Un 26enne gambiano ha rifilato una testata a un 25enne pachistano, rompendogli il naso: aveva chiesto l'intervento della polizia

LECCE – Colpito per aver chiamato la polizia. Una violenta testata che, il 14 gennaio scorso, gli ha provocato la frattura del setto nasale. Vittima, un 25enne pachistano, titolare di un locale di kebab. Ora, c’è un indagato per quella che è stata una vera e propria spedizione punitiva. Si tratta di un 26enne del Gambia, senza fissa dimora, né permesso di soggiorno.

Quel giorno, il malcapitato aveva udito grida provenienti dalla strada. Affacciatosi da locale, aveva visto un gruppo di cinque o sei giovani di colore, ubriachi, che se le stavano dando di santa ragione. Una pericolosa rissa anche a colpi di bottiglie di vetro, quelle delle birre ormai svuotate, che si stavano gettando addosso l’un l’altro, mirando anche alla testa. Vista la situazione, il 25enne aveva subito chiamato il 113, ma, all’arrivo di due volanti, il gruppo aveva pensato bene di svignarsela.

Il ritorno per punire chi aveva chiamato il 113

Ma non era finita lì. Lo stesso giorno, più tardi, verso le 17,15 circa, mentre il giovane pachistano si trovava nei pressi di casa propria, ecco riapparire all’improvviso uno dei coinvolti nella rissa. Era tornato a cercarlo per fargliela pagare, visto che aveva “osato” richiedere l’intervento della polizia. E, senza troppi complimenti, l’aveva afferrato per il collo, rifilandogli una forte testata sul volto, rompendogli il setto nasale, lasciandolo per strada, grondante di sangue e minacciandolo ulteriormente, prima di allontanarsi. E così, ancora una volta il poveretto aveva dovuto chiedere di nuovo l’intervento della polizia, oltre a quello del 118, per essere trasportato in ospedale e medicato.

Quel giorno, la vittima aveva fornito accurate descrizioni del soggetto da ricercare. Riuscito a farla franca solo per poco. Ieri pomeriggio, infatti, nel corso dei consueti servizi di controllo nelle zone della ritenute più a rischio (Rudiae-Ferrovia e centro storico,  piazzale stazione, via Duca degli Abruzzi, via Martiri d’Otranto e villa comunale), proprio in viale Oronzo Quarta, luogo in cui si era consumata l’aggressione, è stato notato il giovane descritto. Gli agenti lo hanno fermato, identificandolo. Anzi, l’hanno proprio bloccato, visto che, intuendo guai in arrivo, ha cercato di alungare il passo verso la stazione ferroviaria.

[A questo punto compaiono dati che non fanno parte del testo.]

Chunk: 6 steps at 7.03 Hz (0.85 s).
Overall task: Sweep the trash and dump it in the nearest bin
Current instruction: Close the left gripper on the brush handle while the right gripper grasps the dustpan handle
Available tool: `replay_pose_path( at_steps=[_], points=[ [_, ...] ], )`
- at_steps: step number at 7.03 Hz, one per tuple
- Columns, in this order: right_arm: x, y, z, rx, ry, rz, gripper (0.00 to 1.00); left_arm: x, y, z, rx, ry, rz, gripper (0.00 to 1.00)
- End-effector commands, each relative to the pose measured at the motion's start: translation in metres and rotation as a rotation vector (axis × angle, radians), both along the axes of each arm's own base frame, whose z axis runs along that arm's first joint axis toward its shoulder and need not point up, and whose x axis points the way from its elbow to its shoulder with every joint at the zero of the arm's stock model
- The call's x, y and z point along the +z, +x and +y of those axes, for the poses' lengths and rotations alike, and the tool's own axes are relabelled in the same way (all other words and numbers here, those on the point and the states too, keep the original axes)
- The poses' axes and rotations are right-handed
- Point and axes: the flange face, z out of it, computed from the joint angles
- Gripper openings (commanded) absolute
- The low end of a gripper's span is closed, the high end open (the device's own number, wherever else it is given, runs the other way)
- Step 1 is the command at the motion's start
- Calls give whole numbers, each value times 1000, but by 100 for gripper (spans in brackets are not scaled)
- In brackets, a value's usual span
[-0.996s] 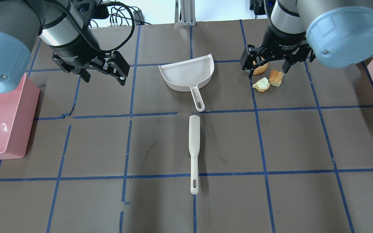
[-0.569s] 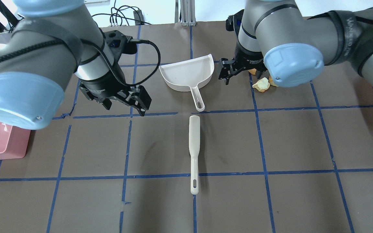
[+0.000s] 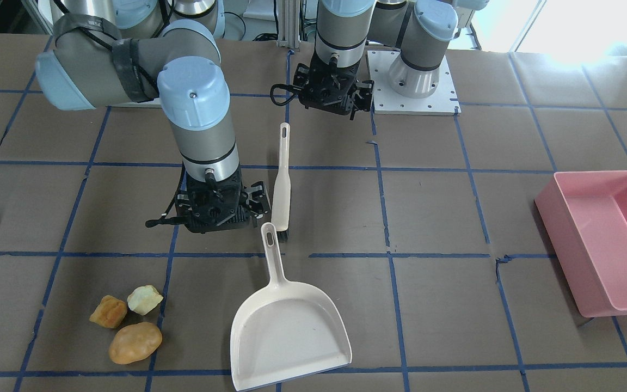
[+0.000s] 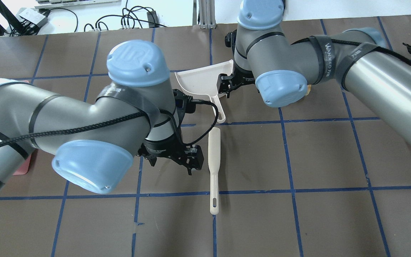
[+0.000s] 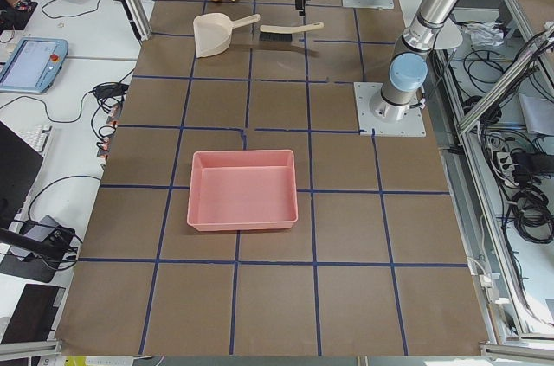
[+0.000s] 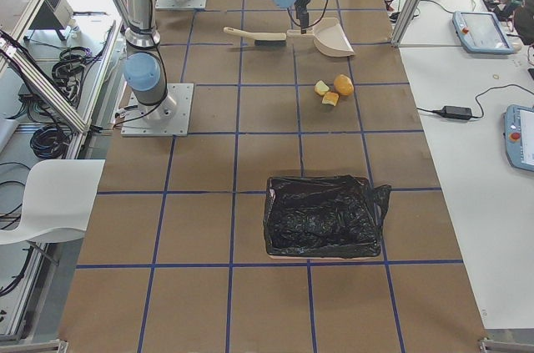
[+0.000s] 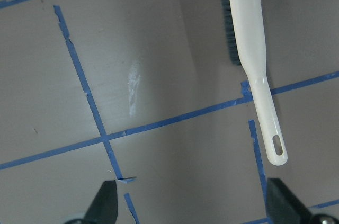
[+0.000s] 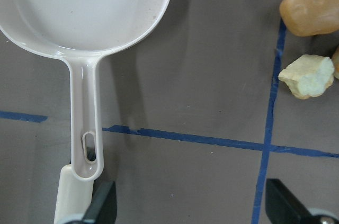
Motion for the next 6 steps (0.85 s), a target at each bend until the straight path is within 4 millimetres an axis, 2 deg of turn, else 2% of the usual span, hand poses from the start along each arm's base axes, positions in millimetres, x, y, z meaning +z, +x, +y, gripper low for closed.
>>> replay_pose_path(
  at_steps=[1, 2, 3, 4, 5, 6],
  points=[
    [-26, 33, 4, -5, -7, -6, 100, -32, -28, 29, 45, 18, -43, 100],
    [-41, 36, 1, -3, 2, -3, 100, -45, -35, 36, 45, -22, -23, 99],
    [-52, 36, 3, -1, 6, -5, 100, -67, -38, 47, 74, -70, -2, 99],
    [-56, 35, 4, 3, 6, -4, 100, -81, -38, 54, 91, -89, 9, 99],
    [-57, 33, 1, 5, 2, -7, 100, -87, -42, 57, 128, -66, 30, 99],
    [-56, 29, -2, 2, -3, -10, 100, -101, -55, 49, 245, -90, 38, 97]
  ],
)
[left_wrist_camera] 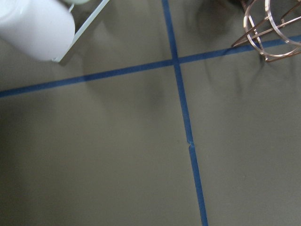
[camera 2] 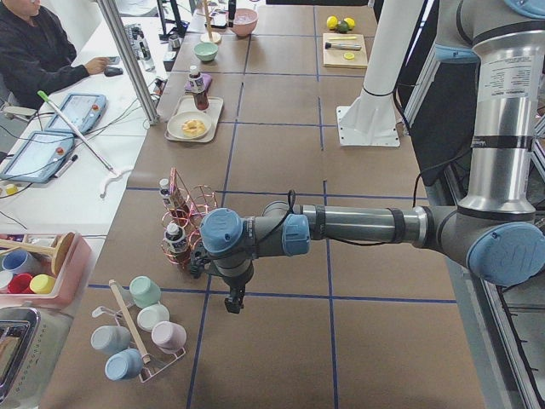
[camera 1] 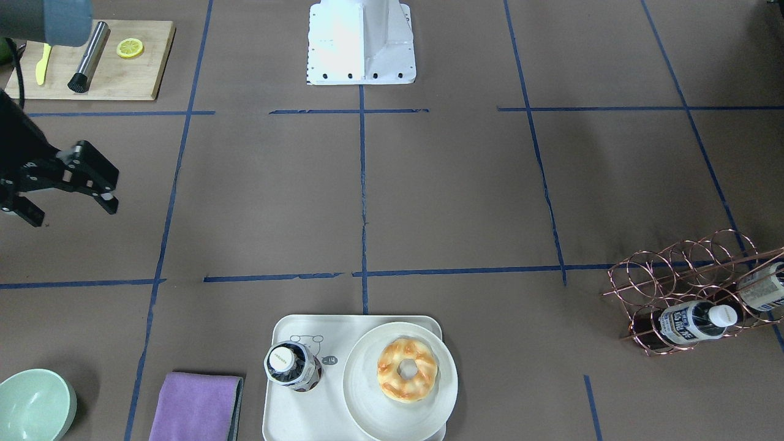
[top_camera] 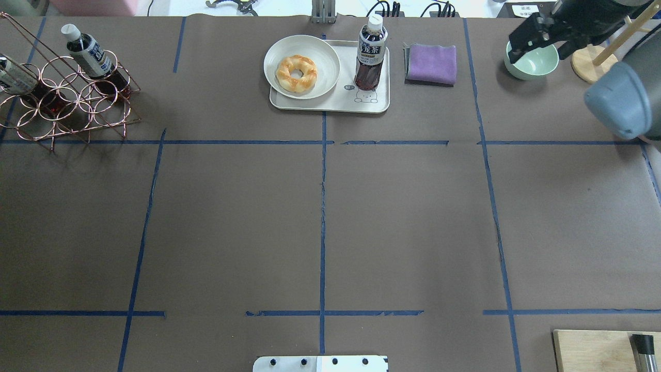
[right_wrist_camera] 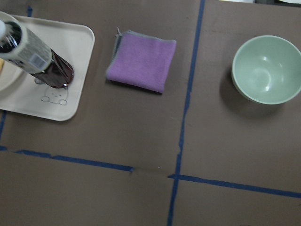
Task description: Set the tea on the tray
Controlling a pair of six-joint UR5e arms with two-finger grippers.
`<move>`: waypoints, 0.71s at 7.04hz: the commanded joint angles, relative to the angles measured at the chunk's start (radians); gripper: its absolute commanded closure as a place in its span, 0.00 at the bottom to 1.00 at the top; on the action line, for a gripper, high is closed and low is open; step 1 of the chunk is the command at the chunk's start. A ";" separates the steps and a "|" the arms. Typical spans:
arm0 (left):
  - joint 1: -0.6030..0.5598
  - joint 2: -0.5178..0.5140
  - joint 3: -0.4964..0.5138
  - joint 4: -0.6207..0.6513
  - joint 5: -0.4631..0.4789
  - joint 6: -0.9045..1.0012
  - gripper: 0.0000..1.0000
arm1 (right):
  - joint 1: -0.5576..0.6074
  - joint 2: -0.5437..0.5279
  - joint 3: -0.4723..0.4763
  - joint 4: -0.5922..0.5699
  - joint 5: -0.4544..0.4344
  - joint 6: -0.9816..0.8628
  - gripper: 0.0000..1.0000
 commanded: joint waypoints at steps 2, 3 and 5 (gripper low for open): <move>0.000 0.000 -0.008 0.000 -0.005 -0.051 0.00 | 0.207 -0.250 0.011 -0.005 0.087 -0.447 0.00; 0.000 0.000 -0.008 0.000 -0.005 -0.051 0.00 | 0.276 -0.320 -0.008 -0.004 0.122 -0.572 0.00; -0.001 0.000 -0.011 -0.001 -0.005 -0.051 0.00 | 0.361 -0.507 -0.020 0.010 0.132 -0.752 0.00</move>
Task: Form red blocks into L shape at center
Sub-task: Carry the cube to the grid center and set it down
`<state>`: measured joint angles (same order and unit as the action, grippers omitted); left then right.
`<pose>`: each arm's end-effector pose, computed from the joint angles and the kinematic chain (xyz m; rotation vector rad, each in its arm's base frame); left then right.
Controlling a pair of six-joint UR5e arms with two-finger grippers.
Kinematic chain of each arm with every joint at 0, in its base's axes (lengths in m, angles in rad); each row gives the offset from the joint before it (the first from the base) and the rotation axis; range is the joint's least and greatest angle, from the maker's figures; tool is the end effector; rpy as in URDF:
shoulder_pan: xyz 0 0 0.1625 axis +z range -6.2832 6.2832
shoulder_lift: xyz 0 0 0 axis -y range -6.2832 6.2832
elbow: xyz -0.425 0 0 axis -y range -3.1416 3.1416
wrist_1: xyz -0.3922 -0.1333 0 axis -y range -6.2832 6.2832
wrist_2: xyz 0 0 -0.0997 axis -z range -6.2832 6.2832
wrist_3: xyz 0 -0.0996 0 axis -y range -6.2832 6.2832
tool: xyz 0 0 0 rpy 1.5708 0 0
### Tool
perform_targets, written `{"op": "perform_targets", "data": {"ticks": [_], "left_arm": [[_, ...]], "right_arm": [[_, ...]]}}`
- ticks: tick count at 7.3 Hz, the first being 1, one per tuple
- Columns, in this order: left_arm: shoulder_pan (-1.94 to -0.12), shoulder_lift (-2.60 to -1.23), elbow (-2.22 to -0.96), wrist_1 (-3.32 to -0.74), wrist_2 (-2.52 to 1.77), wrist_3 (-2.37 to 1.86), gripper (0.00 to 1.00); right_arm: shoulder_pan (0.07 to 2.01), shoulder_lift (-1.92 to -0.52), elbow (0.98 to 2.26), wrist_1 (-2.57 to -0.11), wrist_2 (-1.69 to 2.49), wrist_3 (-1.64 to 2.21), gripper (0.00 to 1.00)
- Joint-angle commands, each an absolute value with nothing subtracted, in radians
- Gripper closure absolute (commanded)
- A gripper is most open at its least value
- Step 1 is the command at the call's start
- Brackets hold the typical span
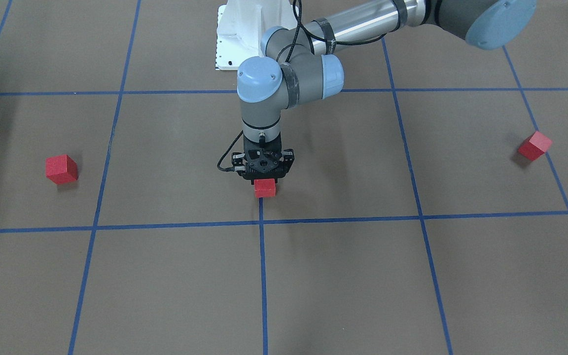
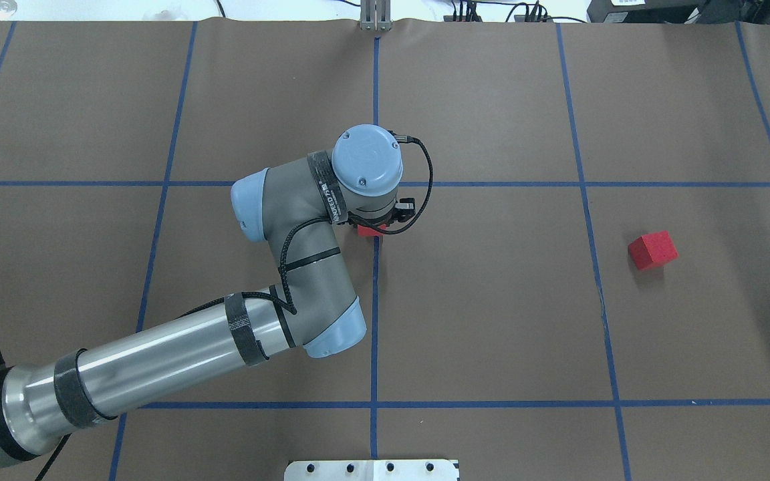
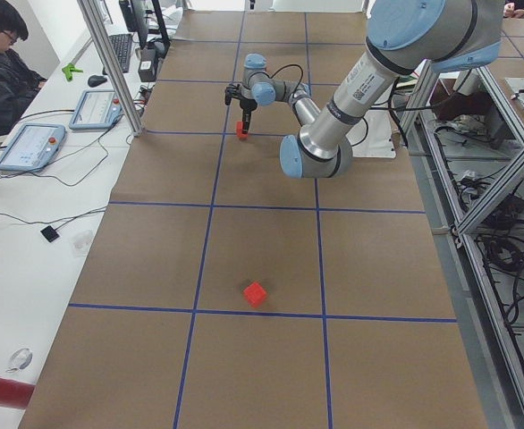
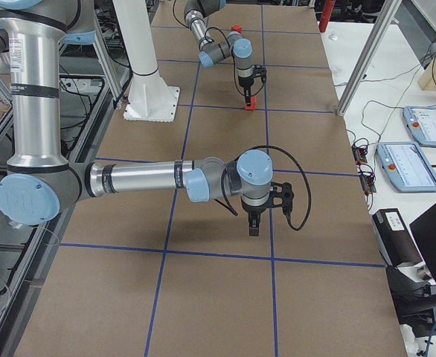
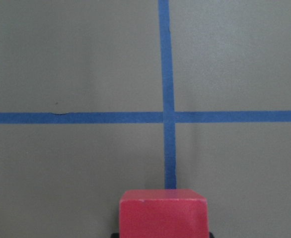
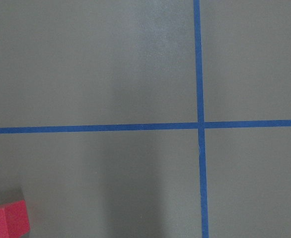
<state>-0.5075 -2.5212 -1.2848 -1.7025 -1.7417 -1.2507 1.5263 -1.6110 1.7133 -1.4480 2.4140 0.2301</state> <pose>0.6378 -0.4878 0.1652 0.1713 0.7924 -0.1090 0.0373 -0.4872 0.5894 0.0947 -0.8605 0.0790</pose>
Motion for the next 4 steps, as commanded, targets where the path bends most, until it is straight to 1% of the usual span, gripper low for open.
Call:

Fermato, ha fornito una falsa identità

Dapprima, il 26enne si è dichiarato sprovvisto di documenti. Poi, una volta negli uffici di viale Otranto, durante un controllo del contenuto di una borsa che aveva con sé, sono stati trovati documenti che ha riferito appartenergli. Fra questi, anche un permesso di soggiorno rilasciato dalla questura di Bari. Ma i poliziotti, sospettando che stesse mentendo sulle sue generalità e che i documenti non fossero suoi, hanno svolto ulteriori accertamenti dai quali si è acclarato come l’identità fornita fosse falsa. E ora il gambiano è stato denunciato per rissa, lesioni personali e false generalità. E’ stato anche posto all’attenzione della divisione immigrazione in quanto in italia da clandestino.